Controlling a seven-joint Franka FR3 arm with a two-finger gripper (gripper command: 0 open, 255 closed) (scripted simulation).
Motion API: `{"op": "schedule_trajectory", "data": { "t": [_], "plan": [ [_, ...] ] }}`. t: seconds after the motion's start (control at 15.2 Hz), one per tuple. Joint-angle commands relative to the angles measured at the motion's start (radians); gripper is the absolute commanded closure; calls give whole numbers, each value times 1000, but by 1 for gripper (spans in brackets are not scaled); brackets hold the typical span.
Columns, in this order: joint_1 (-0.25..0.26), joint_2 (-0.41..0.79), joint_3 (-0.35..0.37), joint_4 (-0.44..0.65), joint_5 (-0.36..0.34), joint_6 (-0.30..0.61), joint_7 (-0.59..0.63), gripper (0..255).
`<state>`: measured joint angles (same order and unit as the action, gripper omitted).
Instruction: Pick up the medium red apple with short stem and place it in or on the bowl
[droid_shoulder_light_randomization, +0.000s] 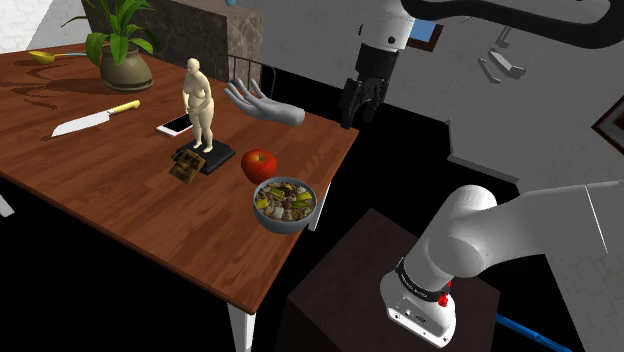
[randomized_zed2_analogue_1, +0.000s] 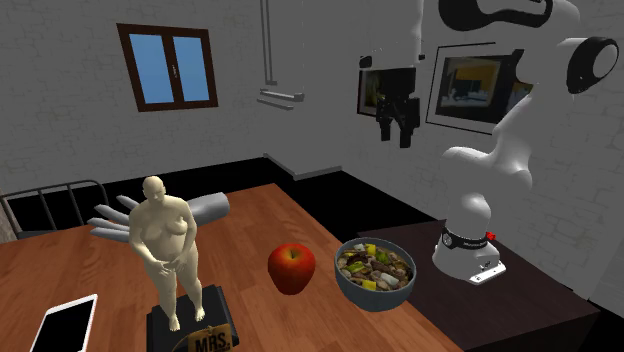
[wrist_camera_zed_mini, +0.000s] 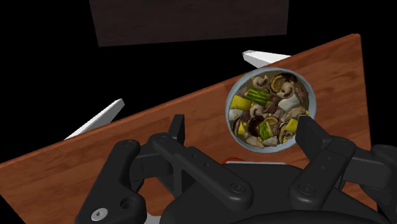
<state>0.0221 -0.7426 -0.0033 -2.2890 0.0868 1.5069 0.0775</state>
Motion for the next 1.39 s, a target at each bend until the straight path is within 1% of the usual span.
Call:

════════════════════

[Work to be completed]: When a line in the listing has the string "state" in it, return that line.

[Response to this exercise]:
`<state>`: measured joint angles (same order and unit as the action, gripper omitted).
<state>0.0221 -0.7426 -0.0033 -2.2890 0.0868 1.5069 0.0775</state>

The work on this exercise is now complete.